29 Nisan 2010 Perşembe



Geçen hafta Moskova'daydım.. Moskova'nın kendisi koskoca bir hikaye eder ama aradığım küçük hikaye son gün gelip beni buldu...

Moskova'ya gideceklerin okuyacağı turist rehberlerinde adı geçen yerlerden birisi de Kafe Puşkin. Biz de bir klasik olduğunu düşünerek kalktık gittik. Eski bir binada, (Moskova'daki birçok eski dükkan ve kafenin olduğu gibi) dışarıdan baktığınızda kafe olduğunu bile anlamayacağınız bir yer. İçeri girdik, loş, kadifeli, klasik bir mekan gerçekten. Garsonumuz güzel bir İngilizceyle gelip kendini tanıttı; Nikita. 'Nikita Kruşçev gibi mi?' demem çok hoşuna gitti, bense İngilizce bilen bir Rusla iletişim kurabilmenin mutluluğu içindeydim..

Puşkin bilirsiniz ünlü bir Rus şairi.. Moskova'da adı Puşkin olan çok yer var, bir kafe olmasına da şaşırmamıştık. Oysa ki hikayesi hiç böyle değilmiş. Nikita anlatıyor; ünlü Fransız şarkıcı Gilbert Becaud, Nathalie adındaki şarkısında Rusya gezisinde kendisine eşlik eden rehberi Nathalie'ye der ki, sen Ekim Devrimi'nden, Lenin'den bahsediyorsun ama ben seninle Kafe Puşkin'e gidip sıcak çikolata içmek istiyorum.. işte şarkı böyle dediği için Fransız turistler Moskova'ya geldiklerinde Kafe Puşkin'e gidip sıcak çikolata içmek istiyorlarmış. AMA ne yazik ki, öyle bir kafe yokmuş! Becaud'nun şarkısında geçen Kafe Puşkin hayaliymiş..

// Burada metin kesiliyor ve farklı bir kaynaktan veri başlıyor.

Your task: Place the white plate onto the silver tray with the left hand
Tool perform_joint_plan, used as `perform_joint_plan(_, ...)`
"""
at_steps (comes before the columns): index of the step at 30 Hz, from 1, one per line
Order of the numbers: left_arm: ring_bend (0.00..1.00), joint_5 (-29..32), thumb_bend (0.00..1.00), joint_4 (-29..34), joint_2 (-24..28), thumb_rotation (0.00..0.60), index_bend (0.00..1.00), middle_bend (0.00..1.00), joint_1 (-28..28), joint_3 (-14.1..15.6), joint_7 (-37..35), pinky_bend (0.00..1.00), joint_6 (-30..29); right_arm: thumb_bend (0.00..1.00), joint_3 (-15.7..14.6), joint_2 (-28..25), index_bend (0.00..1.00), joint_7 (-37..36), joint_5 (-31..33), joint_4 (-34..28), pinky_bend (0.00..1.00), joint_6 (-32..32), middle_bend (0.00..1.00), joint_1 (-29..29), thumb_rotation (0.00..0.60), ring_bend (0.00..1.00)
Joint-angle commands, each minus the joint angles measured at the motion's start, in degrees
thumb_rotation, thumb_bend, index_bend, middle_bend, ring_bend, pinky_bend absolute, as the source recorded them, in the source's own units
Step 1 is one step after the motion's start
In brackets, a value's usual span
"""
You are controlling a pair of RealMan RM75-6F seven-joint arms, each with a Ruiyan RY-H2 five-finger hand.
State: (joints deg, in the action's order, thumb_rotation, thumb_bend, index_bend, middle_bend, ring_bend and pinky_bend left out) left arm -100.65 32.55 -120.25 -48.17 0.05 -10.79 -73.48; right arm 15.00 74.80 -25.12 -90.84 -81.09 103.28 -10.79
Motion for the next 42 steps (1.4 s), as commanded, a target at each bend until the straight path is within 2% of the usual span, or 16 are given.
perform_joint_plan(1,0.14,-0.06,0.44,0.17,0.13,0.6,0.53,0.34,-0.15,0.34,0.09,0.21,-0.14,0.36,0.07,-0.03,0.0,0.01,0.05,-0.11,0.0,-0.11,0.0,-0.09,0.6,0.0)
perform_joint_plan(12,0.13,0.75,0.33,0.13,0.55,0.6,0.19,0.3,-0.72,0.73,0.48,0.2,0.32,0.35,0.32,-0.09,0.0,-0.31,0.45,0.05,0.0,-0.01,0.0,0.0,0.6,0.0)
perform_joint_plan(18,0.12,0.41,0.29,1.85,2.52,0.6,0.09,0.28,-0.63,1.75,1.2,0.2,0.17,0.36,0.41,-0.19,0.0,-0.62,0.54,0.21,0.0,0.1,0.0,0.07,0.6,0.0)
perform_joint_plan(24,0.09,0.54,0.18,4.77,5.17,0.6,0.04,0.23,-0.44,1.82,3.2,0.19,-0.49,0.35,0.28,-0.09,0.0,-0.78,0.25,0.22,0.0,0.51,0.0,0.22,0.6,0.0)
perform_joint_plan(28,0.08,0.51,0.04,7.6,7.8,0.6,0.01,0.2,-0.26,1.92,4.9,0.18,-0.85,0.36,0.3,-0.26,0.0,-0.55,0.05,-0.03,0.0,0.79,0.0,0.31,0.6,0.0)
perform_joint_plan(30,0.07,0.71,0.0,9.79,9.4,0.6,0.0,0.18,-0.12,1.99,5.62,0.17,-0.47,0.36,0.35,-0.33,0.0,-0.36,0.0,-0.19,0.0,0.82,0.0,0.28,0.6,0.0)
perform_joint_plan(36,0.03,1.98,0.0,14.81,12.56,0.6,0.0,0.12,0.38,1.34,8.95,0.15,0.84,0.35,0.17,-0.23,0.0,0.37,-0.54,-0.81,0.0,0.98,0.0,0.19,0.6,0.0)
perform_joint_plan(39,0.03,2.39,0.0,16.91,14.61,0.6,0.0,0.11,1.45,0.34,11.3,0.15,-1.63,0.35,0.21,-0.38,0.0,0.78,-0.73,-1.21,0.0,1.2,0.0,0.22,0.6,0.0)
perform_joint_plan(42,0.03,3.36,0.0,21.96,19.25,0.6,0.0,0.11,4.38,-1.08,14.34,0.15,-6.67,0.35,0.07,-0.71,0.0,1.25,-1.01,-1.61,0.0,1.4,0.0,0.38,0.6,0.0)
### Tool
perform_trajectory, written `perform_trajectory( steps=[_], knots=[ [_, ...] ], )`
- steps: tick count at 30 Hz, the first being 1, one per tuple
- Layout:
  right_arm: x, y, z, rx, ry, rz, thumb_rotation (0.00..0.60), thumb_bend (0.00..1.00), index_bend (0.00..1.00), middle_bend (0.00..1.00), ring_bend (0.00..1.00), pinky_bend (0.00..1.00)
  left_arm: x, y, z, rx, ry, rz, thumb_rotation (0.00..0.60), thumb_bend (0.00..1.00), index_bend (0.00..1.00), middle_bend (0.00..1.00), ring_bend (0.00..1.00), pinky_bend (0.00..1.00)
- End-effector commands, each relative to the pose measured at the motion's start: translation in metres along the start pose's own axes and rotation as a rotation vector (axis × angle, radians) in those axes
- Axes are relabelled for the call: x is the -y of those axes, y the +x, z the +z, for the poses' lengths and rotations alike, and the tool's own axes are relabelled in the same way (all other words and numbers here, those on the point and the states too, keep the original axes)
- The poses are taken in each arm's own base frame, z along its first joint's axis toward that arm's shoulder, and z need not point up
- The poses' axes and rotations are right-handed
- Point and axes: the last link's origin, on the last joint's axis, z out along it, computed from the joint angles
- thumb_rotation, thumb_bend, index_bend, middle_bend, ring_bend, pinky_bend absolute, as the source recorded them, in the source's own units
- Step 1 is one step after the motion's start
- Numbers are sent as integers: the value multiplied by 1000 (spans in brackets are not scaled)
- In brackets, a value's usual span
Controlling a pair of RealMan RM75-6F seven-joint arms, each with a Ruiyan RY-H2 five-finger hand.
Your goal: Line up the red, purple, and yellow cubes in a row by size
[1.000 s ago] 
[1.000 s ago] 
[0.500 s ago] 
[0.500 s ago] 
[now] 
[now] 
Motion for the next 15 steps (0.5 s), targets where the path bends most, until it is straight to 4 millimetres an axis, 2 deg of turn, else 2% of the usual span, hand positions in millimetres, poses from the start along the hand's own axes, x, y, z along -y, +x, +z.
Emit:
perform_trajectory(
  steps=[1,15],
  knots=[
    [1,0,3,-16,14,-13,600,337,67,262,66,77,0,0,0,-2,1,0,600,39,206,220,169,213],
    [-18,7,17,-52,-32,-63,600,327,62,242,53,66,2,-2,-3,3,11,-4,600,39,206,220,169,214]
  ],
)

Sonunda bu hayali gerçek yapan isteyen birileri Kafe Puşkin'i açmış.. ve şimdi Moskova'nın ünlü kafesine gidip muhteşem tatlısından yerken Nikita'yı dinleyebiliyorsunuz.. Biz sıcak çikolata içmedik, capuccinomun köpüğündeki pi sayisi sizi şaşırtmasın, kiril alfabesinde pi, P harfi için kullanılıyor. Puşkin'in P'si o yani :)

23 Nisan 2010 Cuma

Evren



Nil'in sarkisi kulaklarimda çınlıyor "yok ki senin bir yedegin", camdan bulutlari izliyorum. Bazen hayati kocaman bir far paletine benzetiyorum, ne renk isterse onu gozune surebiliyor insan ve sonra oyle goruyor dunyayi.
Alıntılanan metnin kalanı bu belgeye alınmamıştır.